## Exercise objective:
Exactly the lines from the one containing "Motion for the" through the final line of the listing are to be retyped, and nothing more.

## Information provided:
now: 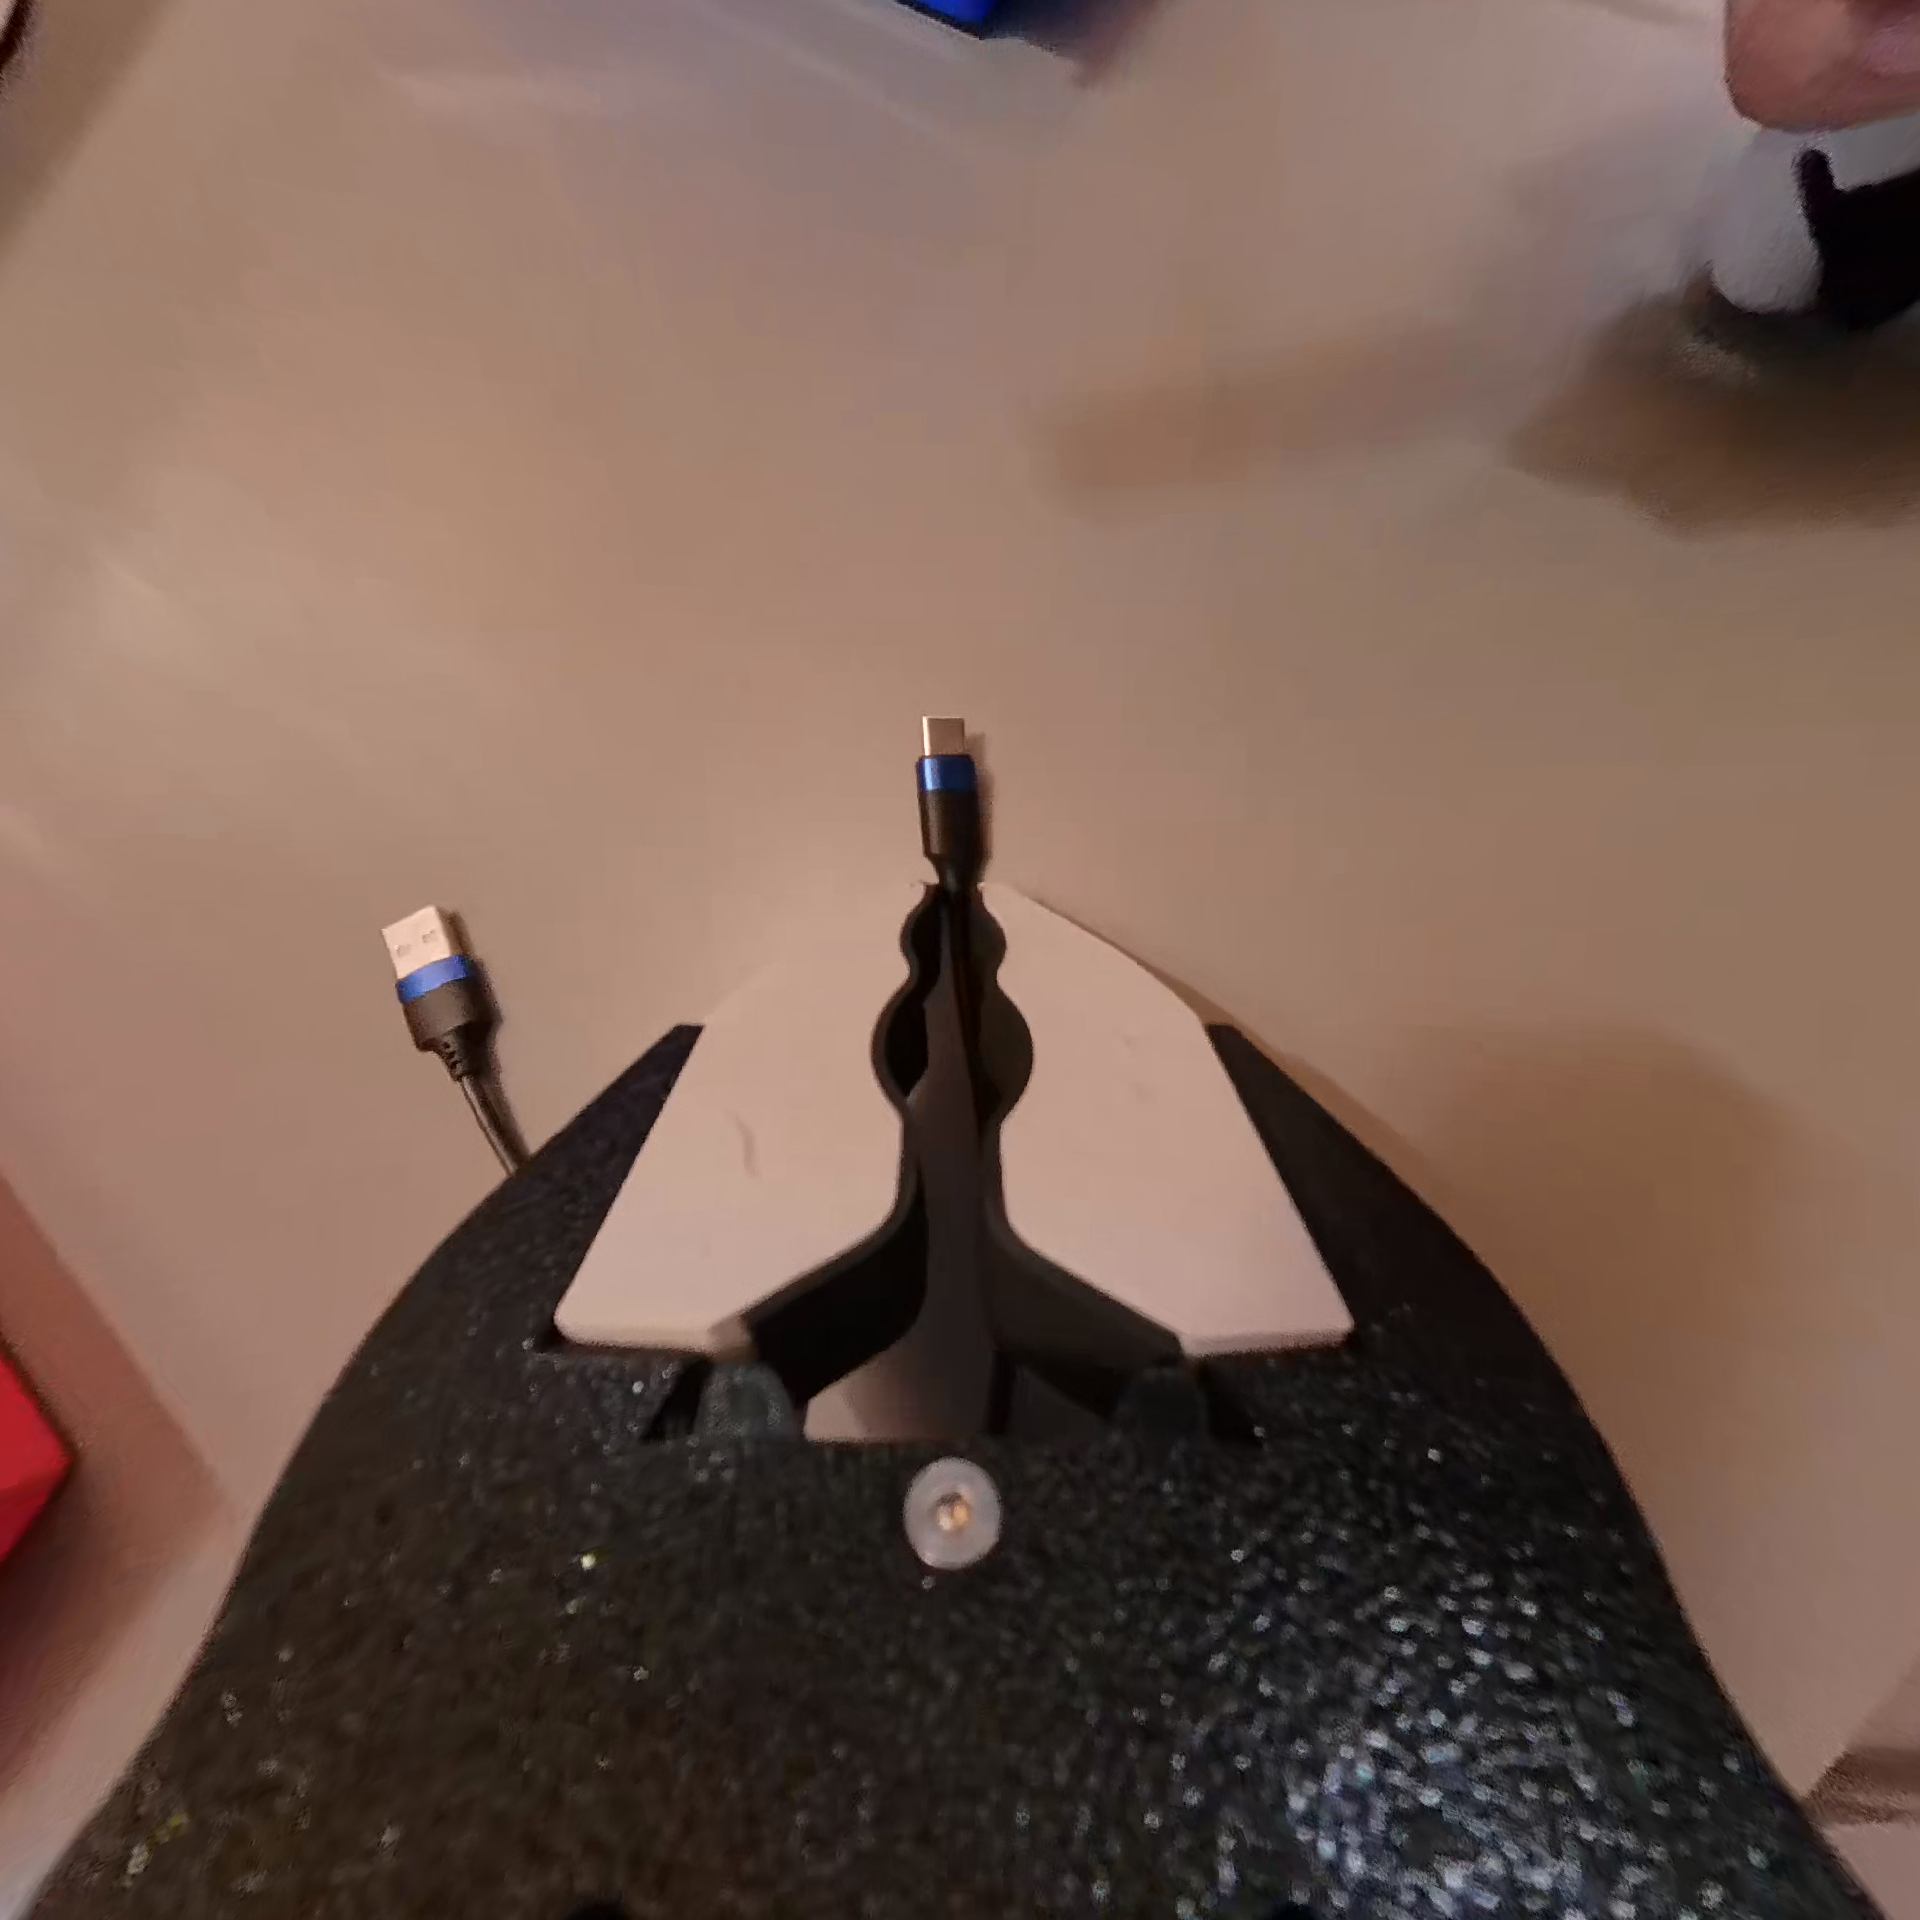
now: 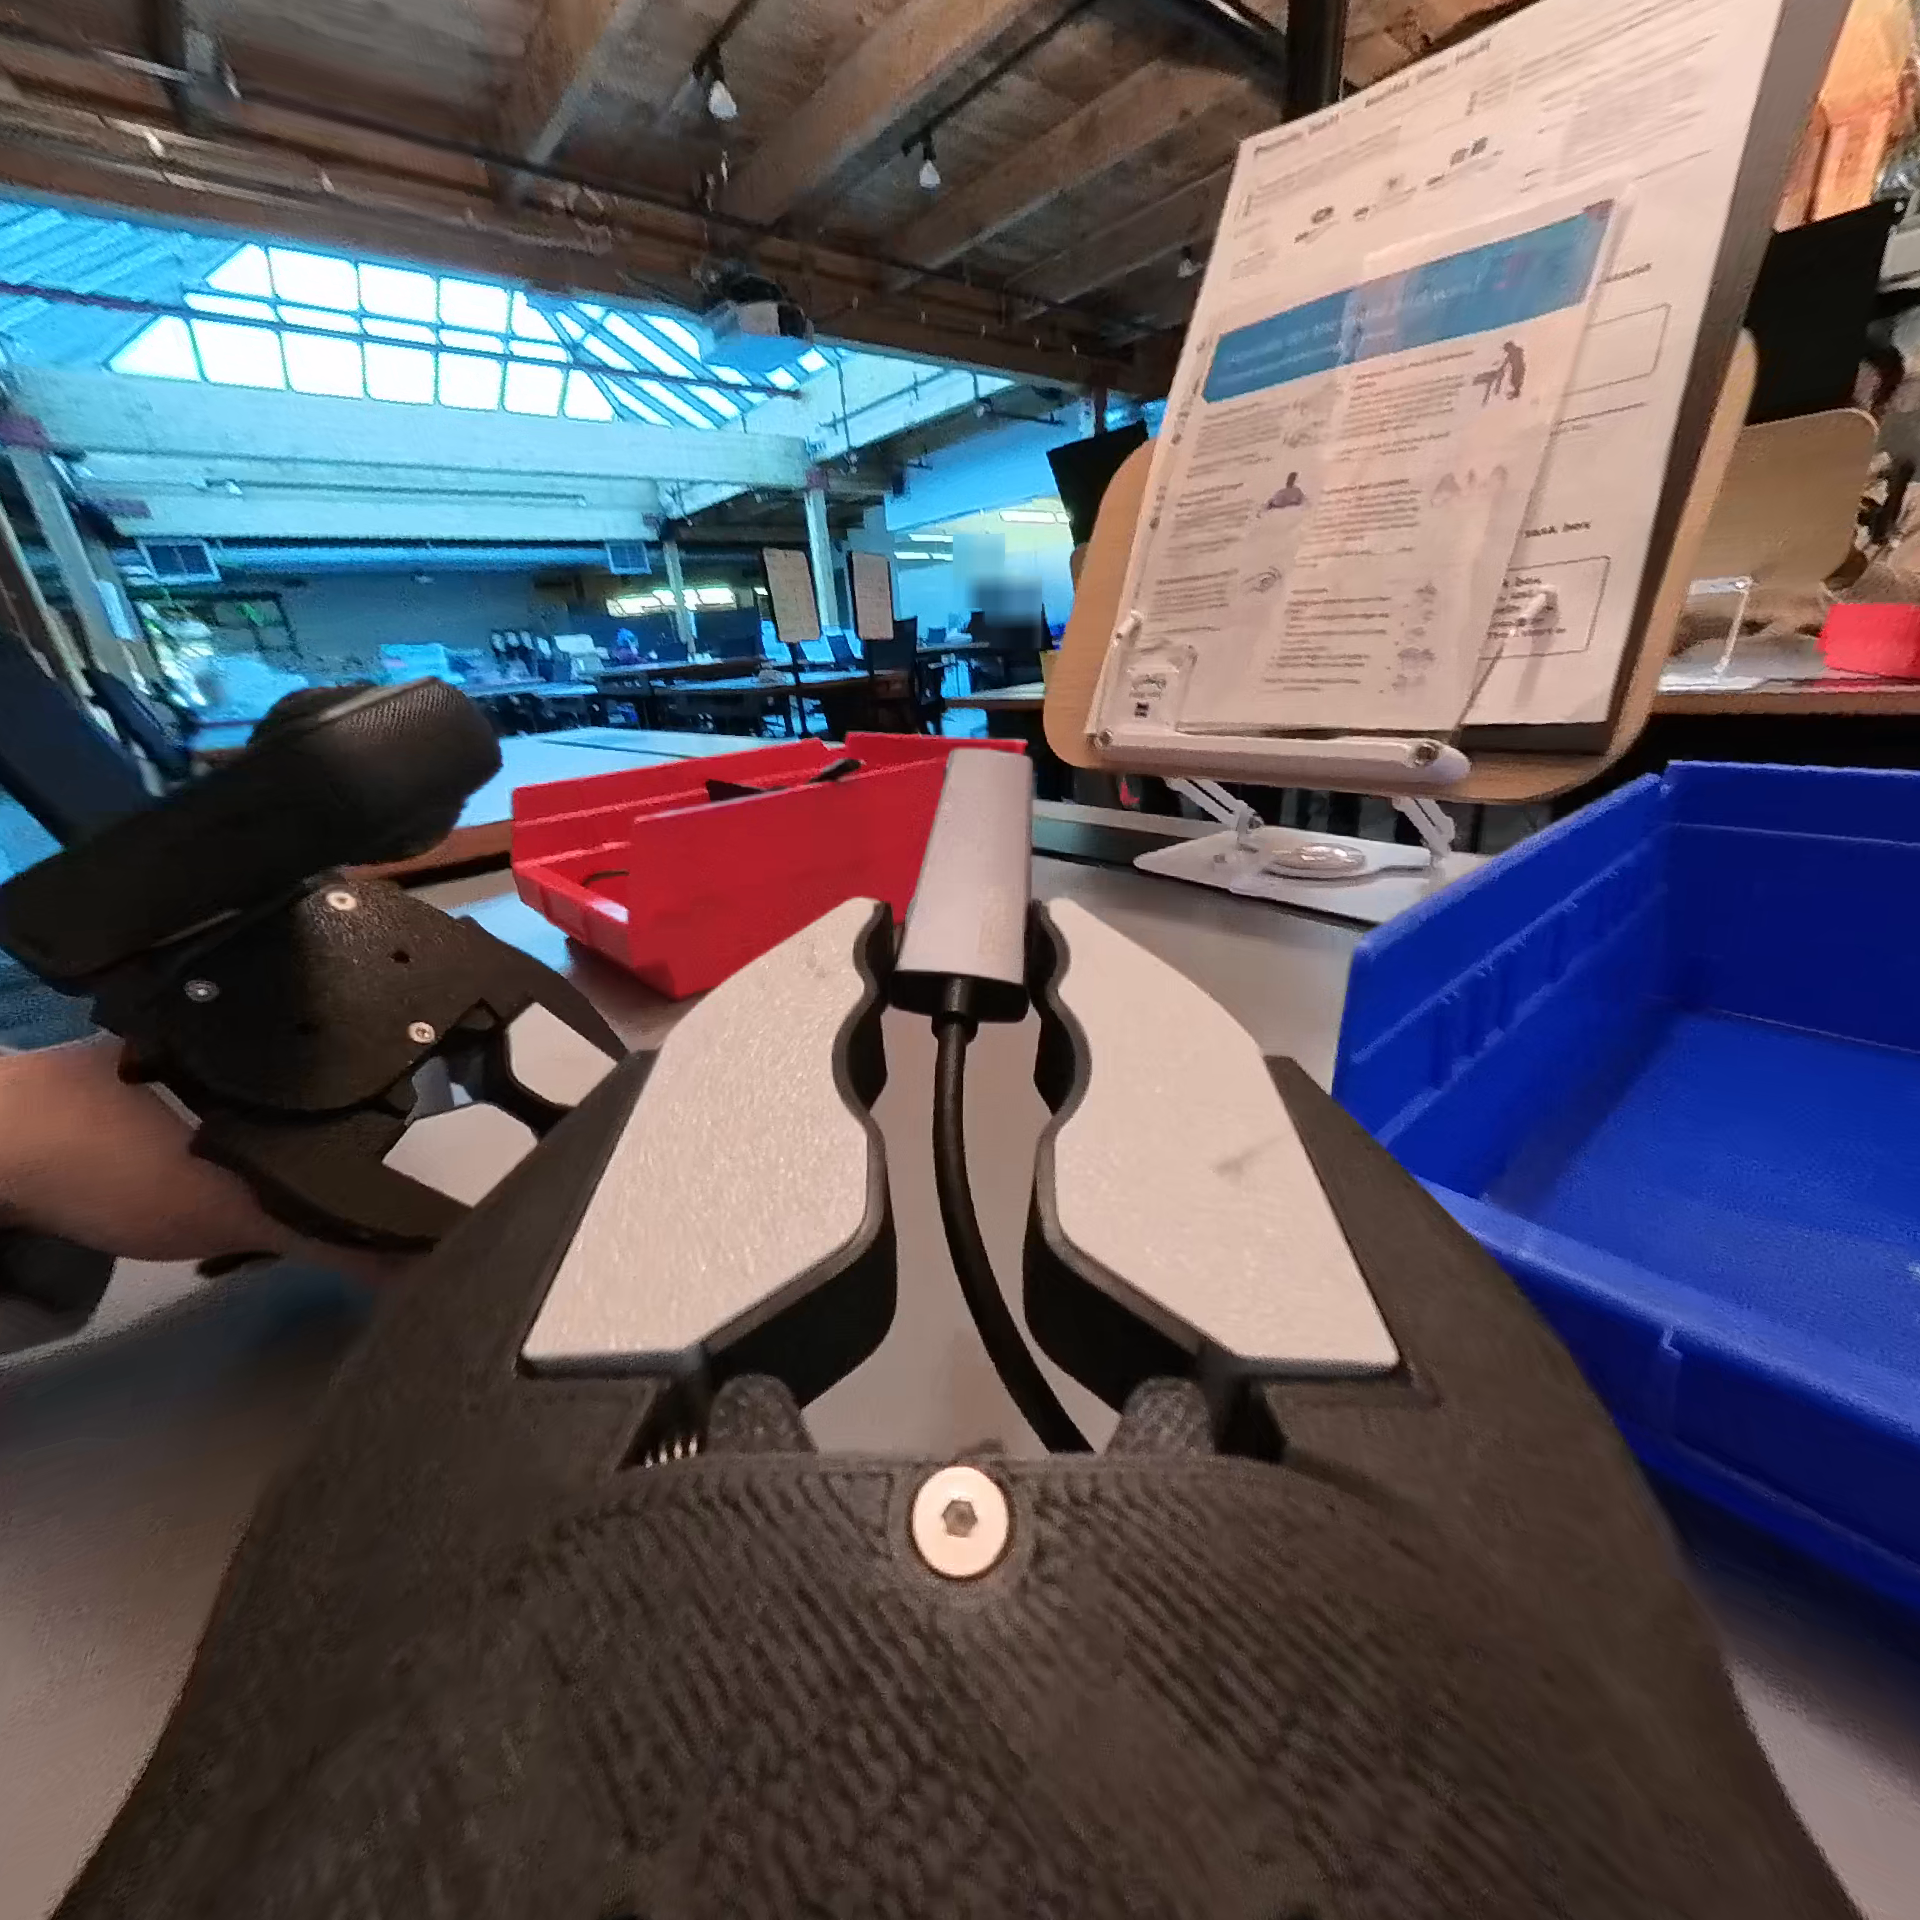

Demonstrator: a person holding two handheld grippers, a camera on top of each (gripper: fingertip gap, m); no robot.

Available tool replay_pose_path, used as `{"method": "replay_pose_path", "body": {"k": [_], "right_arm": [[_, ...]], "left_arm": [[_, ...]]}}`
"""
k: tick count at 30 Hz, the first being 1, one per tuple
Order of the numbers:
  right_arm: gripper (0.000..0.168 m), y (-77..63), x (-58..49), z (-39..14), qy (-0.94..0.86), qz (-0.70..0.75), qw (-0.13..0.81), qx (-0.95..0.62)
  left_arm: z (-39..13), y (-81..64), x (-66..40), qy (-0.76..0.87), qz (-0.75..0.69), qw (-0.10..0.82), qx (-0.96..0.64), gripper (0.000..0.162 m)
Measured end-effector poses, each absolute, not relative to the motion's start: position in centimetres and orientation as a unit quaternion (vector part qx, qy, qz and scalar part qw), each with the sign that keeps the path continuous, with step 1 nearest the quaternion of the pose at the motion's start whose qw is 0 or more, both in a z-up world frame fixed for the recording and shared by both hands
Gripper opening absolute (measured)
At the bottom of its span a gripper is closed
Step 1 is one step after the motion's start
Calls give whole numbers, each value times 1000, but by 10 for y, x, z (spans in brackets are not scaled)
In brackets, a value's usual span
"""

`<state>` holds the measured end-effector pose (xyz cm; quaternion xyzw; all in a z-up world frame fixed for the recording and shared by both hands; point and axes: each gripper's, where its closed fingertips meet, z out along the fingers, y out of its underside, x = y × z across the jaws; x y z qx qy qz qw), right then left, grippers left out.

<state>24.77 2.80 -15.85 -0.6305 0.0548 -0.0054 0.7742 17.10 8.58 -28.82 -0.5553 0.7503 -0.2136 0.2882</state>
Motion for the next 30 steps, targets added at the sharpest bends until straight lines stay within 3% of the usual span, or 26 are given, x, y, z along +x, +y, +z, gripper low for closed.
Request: {"method": "replay_pose_path", "body": {"k": [4, 11, 22, 26, 27, 30], "right_arm": [[25, 33, 249, -166, 54, -38, 750, -658], [25, 38, 234, -169, 6, -46, 739, -672], [25, 37, 235, -170, 9, -6, 738, -675], [25, 36, 237, -169, 17, -9, 740, -672], [25, 36, 238, -169, 20, -9, 742, -671], [25, 33, 244, -166, 37, -13, 749, -661]], "left_arm": [[-288, 86, 175, 702, -260, 258, -611, 3], [-261, 78, 176, 590, -416, 109, -684, 2], [-187, 59, 184, 648, -394, 139, -637, 0], [-210, 58, 184, 699, -338, 158, -610, 0], [-217, 50, 185, 708, -342, 163, -596, 12], [-246, 34, 192, 738, -327, 199, -556, 18]]}}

## Solved problem:
Motion for the next 30 steps, targets added at the sharpest bends until straight lines stay within 3% of the usual span, or 26 are given, x, y, z along +x, +y, +z, gripper low for closed.
Request: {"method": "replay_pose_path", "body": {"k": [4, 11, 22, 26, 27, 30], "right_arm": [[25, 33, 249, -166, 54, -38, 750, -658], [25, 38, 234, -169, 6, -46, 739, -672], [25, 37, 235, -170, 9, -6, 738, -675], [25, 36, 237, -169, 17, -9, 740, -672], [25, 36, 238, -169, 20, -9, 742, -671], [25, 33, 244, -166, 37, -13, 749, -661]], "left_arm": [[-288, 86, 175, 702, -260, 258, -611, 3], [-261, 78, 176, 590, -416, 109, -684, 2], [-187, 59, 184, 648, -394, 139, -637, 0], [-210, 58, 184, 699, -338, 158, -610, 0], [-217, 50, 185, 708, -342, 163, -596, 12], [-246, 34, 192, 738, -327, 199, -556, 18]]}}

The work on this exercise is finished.